TASK BRIEF — Search the listing below for the string "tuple" and show each line that contains it.
*** Opening RECORDS FOR THIS TASK ***
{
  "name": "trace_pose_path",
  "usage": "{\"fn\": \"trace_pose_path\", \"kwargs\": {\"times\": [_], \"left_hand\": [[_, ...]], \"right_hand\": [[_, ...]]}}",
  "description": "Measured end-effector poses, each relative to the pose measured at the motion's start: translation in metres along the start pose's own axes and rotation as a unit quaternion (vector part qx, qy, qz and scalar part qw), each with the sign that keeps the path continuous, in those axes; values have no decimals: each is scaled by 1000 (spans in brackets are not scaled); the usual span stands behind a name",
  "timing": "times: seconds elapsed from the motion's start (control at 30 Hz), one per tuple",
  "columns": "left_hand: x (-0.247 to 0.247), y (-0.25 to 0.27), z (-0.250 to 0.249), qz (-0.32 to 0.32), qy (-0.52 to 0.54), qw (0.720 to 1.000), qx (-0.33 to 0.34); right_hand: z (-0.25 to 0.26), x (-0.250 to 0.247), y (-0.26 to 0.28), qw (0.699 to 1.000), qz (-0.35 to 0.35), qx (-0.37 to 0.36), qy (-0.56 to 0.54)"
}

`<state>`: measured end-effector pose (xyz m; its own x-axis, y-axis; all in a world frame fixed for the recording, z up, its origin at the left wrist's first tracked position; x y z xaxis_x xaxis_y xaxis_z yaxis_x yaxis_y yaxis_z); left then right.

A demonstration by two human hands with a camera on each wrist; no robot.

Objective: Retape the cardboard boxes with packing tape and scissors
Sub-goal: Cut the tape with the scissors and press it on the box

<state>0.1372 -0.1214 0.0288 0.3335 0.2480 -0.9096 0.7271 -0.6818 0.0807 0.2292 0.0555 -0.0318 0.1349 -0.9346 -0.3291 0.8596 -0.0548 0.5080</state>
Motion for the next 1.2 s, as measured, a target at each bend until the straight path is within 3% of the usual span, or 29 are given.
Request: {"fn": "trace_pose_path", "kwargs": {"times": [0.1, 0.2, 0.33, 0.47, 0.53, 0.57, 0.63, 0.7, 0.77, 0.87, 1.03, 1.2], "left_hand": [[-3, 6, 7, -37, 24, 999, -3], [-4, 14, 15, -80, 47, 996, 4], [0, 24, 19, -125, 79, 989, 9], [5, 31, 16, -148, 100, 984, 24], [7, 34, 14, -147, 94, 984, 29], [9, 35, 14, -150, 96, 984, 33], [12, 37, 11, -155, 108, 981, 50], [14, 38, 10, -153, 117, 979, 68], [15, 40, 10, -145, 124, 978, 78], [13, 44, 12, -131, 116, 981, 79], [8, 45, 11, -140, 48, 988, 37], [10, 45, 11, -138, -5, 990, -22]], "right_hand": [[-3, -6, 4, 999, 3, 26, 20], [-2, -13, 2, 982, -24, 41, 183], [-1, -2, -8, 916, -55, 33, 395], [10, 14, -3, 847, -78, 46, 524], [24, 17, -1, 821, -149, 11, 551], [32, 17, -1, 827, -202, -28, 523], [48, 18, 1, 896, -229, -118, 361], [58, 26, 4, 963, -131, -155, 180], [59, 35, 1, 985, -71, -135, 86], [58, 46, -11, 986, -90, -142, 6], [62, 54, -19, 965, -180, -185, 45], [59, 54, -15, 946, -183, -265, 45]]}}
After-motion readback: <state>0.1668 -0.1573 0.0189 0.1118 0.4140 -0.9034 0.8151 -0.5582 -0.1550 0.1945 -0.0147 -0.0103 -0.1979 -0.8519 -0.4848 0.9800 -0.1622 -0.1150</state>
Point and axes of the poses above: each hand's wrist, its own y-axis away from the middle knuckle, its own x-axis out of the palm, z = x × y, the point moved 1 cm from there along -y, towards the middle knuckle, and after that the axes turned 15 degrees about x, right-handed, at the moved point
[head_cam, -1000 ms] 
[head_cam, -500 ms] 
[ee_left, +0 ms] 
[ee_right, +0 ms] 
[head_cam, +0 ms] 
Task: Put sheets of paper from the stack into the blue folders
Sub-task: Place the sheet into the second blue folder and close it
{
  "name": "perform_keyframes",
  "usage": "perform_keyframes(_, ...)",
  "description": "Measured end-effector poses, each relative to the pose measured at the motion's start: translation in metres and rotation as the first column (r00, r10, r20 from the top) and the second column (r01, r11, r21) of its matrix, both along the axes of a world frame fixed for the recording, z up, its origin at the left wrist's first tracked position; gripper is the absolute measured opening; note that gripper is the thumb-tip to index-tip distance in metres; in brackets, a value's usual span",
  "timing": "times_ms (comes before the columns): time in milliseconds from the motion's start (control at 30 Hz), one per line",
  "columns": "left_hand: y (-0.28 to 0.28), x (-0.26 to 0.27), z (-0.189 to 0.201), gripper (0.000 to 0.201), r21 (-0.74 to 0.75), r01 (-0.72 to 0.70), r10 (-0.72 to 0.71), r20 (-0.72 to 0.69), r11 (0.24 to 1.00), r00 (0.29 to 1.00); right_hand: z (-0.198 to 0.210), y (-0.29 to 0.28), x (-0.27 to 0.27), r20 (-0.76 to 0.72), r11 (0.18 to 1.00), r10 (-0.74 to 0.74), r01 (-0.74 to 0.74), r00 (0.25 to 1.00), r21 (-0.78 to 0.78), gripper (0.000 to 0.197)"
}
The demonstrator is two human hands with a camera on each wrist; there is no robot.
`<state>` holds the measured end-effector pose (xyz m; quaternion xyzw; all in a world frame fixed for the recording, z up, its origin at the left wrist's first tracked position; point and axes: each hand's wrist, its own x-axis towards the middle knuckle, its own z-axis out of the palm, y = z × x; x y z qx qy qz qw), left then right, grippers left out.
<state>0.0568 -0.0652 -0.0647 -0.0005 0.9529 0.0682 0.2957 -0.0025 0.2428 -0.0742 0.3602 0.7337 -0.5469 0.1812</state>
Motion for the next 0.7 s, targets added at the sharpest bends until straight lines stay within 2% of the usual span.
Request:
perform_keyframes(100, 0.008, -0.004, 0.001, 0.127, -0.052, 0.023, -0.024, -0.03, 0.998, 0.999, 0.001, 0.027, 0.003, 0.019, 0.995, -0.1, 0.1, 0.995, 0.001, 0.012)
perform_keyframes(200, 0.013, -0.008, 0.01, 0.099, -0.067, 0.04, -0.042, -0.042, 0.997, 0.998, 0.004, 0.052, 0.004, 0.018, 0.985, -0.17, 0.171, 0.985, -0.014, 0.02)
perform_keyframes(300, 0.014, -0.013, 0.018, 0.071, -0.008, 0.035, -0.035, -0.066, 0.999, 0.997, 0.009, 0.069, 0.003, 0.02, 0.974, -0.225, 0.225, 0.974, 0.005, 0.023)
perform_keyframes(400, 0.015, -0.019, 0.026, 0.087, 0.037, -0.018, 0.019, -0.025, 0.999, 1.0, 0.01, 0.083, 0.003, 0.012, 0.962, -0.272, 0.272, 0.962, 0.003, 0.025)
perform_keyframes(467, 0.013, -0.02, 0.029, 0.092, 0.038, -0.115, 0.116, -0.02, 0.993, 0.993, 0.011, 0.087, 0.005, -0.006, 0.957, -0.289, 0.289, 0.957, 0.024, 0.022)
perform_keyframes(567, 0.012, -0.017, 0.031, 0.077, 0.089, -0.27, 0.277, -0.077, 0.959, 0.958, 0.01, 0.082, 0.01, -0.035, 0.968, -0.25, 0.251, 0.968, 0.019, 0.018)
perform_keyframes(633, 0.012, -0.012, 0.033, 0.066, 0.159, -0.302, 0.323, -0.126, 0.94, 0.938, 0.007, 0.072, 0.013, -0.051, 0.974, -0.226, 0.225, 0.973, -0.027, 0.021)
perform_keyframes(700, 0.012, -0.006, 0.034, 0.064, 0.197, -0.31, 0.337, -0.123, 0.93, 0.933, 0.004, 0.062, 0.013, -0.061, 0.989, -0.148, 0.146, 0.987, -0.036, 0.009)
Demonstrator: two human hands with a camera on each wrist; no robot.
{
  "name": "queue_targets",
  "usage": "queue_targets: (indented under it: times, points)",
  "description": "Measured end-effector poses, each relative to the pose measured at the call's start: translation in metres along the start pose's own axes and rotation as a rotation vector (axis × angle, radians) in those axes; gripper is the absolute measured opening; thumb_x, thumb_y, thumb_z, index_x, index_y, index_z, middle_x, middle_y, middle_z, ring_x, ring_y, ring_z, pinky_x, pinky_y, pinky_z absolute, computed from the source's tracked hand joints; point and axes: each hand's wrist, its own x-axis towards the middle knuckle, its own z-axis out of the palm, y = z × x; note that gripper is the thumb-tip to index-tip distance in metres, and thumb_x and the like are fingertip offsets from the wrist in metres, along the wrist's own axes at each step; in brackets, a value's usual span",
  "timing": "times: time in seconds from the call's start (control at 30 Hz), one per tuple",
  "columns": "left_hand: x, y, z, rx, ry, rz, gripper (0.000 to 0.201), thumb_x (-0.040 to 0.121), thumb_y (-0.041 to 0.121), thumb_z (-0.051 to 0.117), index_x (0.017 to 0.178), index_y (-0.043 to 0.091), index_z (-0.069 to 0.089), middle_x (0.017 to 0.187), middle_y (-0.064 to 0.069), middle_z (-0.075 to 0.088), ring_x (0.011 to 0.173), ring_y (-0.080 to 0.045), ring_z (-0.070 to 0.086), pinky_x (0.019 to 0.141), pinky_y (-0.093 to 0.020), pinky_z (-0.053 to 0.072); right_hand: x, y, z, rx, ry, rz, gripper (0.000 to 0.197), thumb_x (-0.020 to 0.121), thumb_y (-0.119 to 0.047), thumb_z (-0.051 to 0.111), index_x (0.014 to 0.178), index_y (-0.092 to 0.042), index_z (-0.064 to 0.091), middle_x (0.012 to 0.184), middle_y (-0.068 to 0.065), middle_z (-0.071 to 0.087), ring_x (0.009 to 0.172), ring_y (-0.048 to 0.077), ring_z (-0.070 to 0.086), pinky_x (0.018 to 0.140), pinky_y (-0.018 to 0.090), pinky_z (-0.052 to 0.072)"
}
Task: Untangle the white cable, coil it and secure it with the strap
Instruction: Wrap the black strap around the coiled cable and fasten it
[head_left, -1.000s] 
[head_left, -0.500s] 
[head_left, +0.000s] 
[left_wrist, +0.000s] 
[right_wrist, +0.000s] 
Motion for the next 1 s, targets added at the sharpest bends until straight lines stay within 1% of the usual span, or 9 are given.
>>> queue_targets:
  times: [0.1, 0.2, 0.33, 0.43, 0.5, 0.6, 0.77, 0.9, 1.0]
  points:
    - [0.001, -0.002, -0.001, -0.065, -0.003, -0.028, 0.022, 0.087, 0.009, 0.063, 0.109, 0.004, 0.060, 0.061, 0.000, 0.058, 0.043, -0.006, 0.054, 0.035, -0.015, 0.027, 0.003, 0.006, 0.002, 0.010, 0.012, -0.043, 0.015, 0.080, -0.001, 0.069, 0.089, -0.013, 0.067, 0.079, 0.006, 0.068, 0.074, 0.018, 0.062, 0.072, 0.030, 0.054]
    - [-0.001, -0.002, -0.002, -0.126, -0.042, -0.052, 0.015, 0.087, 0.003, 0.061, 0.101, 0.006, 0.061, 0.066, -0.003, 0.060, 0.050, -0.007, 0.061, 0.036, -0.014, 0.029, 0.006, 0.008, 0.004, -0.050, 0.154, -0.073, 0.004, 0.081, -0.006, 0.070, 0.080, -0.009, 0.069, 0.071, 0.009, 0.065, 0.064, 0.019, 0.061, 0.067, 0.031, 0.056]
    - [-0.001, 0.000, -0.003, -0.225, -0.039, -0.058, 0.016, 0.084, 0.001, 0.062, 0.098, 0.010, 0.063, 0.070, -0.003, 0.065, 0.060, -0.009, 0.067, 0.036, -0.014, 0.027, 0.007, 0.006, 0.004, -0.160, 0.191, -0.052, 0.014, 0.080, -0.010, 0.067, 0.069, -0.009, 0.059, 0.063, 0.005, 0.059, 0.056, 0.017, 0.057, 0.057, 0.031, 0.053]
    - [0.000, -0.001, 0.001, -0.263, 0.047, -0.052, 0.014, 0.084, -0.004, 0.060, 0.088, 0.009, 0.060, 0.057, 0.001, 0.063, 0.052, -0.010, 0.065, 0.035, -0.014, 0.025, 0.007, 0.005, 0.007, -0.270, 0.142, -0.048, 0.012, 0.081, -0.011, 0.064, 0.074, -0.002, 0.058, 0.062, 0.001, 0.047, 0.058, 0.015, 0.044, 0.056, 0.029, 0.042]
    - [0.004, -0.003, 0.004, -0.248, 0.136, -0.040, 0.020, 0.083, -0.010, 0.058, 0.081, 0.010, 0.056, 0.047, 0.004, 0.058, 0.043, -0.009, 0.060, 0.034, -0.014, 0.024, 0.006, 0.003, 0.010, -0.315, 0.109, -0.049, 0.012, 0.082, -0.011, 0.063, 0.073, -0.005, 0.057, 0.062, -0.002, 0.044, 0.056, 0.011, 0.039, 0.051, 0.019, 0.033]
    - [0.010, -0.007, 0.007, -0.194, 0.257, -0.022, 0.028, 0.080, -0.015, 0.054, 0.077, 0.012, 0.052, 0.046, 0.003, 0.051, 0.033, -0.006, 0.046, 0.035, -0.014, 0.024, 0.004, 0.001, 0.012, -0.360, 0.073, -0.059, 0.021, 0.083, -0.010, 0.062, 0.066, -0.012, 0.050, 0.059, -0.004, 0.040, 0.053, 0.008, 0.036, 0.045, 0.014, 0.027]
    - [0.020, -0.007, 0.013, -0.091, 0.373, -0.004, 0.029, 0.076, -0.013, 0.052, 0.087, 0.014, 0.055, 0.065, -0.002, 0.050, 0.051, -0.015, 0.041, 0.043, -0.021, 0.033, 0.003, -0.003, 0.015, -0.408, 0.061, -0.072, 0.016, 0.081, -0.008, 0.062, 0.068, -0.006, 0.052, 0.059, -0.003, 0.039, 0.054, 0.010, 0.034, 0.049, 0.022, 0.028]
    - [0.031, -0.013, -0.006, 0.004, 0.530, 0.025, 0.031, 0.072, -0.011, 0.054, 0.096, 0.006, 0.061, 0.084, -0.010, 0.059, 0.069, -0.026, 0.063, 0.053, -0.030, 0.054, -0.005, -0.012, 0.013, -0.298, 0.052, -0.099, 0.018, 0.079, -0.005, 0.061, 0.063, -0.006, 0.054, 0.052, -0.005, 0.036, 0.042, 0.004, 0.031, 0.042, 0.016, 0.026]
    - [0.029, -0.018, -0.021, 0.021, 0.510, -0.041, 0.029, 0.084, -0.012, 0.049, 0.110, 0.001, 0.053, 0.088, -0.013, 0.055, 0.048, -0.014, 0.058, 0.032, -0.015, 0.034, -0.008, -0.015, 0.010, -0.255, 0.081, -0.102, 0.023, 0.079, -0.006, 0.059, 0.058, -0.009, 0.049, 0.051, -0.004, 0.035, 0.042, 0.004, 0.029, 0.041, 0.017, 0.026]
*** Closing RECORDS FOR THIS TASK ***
EXERCISE RESULT —
  "timing": "times: seconds elapsed from the motion's start (control at 30 Hz), one per tuple",
  "timing": "times: time in seconds from the call's start (control at 30 Hz), one per tuple",

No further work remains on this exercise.